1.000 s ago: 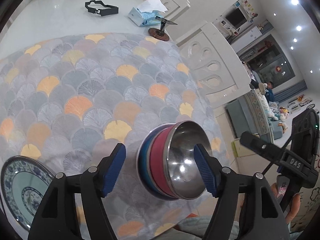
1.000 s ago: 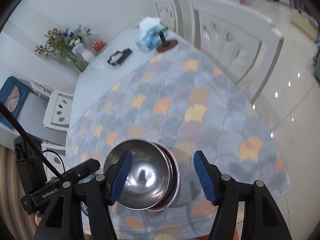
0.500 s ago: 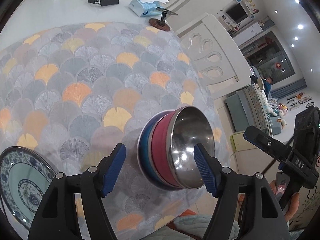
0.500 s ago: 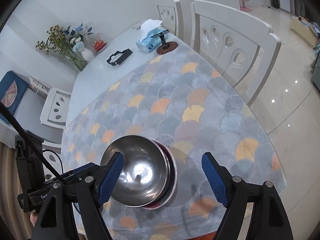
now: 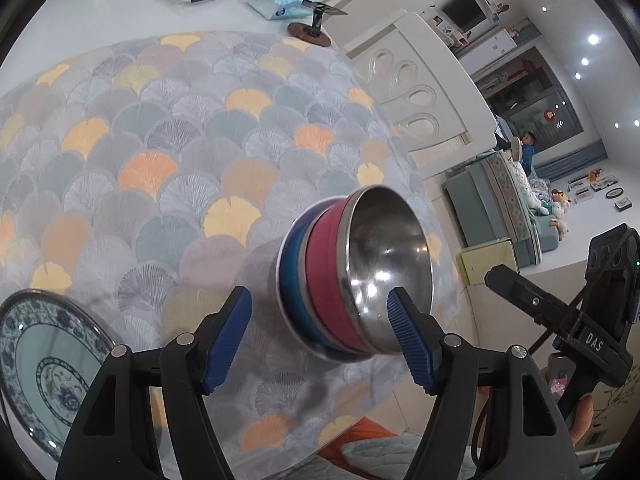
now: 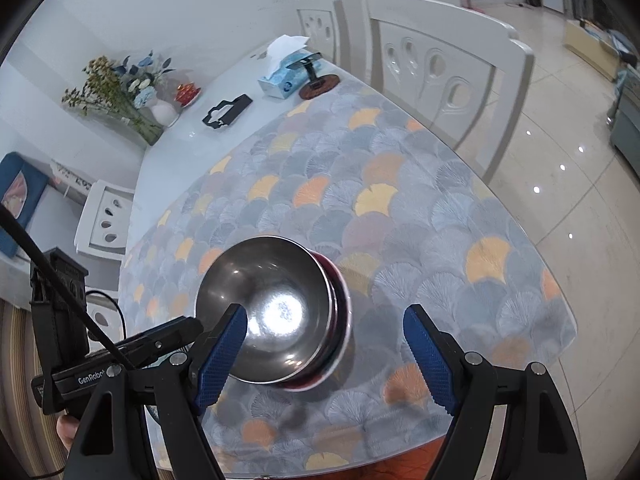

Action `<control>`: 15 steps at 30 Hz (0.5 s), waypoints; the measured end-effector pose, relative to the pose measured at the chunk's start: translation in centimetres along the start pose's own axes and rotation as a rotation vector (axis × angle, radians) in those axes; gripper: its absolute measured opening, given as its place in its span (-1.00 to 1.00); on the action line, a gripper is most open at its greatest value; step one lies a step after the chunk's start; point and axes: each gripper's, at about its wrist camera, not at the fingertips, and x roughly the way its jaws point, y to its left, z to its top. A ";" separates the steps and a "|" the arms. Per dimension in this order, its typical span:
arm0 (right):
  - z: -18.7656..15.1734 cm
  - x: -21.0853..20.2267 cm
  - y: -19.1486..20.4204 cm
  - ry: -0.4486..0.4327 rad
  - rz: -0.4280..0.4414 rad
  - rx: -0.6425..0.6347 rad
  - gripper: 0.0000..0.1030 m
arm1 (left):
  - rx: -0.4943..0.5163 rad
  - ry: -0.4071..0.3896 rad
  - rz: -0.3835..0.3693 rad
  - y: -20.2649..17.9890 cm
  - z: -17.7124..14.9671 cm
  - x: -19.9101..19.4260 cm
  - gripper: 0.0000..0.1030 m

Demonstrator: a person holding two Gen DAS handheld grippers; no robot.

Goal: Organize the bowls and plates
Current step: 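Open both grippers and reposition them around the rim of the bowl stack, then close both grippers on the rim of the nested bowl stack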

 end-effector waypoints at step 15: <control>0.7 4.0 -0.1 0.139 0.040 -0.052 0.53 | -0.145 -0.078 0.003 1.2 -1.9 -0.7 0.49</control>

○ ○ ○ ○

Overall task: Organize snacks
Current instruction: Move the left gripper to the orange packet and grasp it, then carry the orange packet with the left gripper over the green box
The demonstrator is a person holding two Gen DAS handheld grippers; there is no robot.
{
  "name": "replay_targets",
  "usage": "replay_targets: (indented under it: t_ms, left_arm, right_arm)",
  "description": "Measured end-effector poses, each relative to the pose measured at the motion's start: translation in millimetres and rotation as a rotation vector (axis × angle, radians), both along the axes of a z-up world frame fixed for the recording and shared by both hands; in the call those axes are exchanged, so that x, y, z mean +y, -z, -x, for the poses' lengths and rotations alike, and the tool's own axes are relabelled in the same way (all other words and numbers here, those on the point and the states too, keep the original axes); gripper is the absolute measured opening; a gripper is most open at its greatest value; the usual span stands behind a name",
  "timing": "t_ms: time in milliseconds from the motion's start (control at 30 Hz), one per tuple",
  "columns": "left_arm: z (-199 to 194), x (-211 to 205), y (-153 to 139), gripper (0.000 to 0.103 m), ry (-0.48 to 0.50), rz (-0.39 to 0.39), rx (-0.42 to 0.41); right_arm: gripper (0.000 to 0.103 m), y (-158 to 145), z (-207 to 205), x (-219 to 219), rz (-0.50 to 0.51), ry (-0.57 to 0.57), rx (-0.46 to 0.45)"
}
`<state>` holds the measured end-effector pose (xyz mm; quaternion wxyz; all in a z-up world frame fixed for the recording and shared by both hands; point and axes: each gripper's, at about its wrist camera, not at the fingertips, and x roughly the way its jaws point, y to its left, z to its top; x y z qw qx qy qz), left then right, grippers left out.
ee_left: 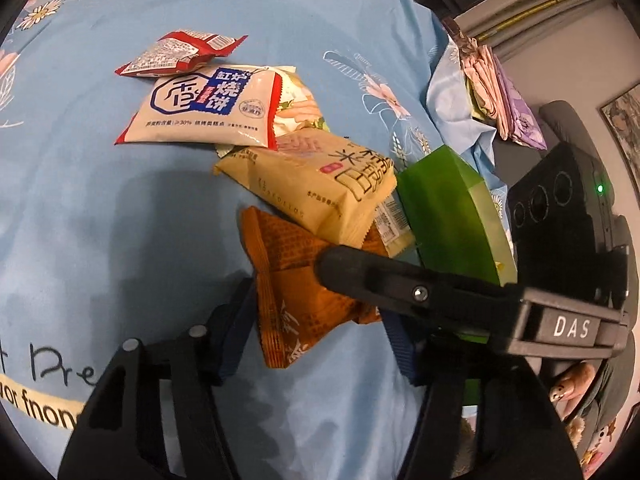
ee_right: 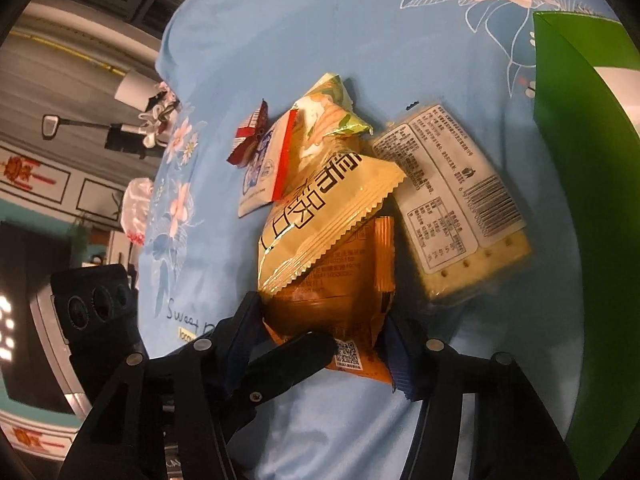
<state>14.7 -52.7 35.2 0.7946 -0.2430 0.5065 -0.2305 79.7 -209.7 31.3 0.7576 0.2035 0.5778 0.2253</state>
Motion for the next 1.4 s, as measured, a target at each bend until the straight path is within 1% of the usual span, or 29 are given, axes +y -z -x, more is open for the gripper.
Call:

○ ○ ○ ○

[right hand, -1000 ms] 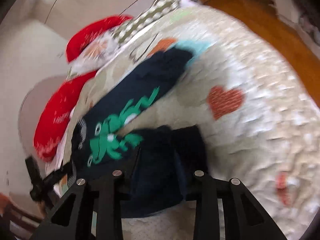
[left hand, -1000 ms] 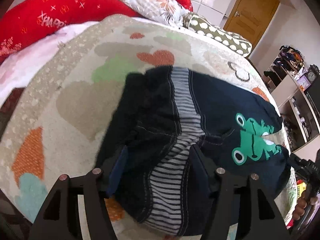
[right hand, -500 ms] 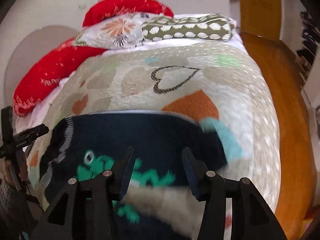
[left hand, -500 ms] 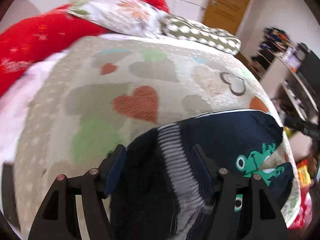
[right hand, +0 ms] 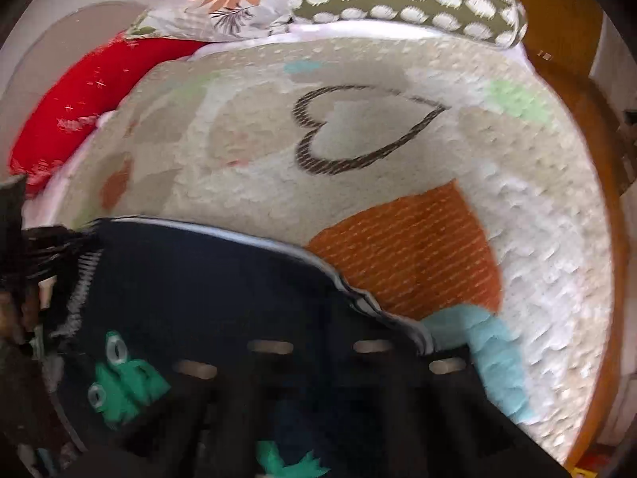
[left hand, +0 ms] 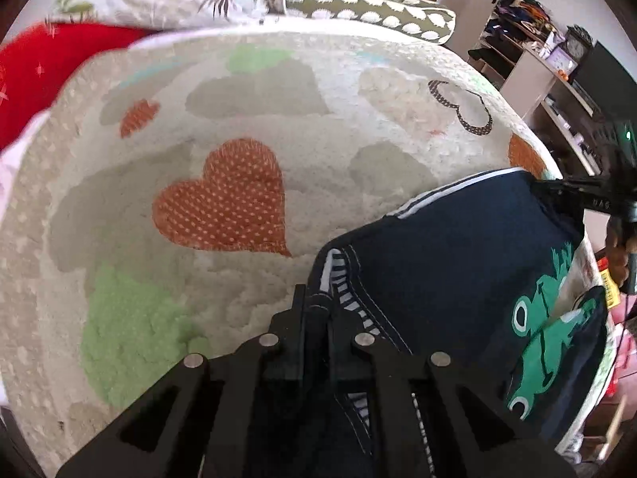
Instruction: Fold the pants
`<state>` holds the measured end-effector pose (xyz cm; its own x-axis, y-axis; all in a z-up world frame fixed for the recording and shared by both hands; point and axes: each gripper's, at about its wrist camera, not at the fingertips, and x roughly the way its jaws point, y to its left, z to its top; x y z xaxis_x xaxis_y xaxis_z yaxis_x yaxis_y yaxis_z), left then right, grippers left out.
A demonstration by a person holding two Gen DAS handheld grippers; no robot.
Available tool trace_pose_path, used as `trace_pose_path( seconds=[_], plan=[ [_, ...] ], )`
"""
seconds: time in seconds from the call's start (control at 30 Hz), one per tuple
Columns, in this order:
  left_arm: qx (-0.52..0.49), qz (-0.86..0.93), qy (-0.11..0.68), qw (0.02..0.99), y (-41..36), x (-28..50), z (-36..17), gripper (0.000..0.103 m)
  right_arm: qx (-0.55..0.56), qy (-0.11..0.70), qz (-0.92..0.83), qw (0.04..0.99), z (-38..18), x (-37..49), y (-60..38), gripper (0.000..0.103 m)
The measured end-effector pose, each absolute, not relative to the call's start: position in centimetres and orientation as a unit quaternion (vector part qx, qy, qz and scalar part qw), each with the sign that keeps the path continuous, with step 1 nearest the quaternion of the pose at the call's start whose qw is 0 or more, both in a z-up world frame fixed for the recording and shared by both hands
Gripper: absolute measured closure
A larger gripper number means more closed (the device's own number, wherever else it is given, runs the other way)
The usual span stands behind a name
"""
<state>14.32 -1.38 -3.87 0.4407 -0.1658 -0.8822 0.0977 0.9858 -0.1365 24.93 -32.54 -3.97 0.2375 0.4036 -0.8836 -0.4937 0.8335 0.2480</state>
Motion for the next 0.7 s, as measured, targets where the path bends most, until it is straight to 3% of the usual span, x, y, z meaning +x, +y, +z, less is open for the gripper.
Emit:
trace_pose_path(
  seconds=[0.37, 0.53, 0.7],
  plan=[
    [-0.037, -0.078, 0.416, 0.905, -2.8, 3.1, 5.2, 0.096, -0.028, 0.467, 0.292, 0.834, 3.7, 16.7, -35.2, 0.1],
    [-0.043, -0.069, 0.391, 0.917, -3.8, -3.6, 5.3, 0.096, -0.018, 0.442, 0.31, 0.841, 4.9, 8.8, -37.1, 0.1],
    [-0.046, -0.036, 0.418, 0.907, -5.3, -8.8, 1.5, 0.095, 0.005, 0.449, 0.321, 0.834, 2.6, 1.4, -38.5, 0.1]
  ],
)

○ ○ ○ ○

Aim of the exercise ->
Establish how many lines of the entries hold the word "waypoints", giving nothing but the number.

Exercise solution ->
2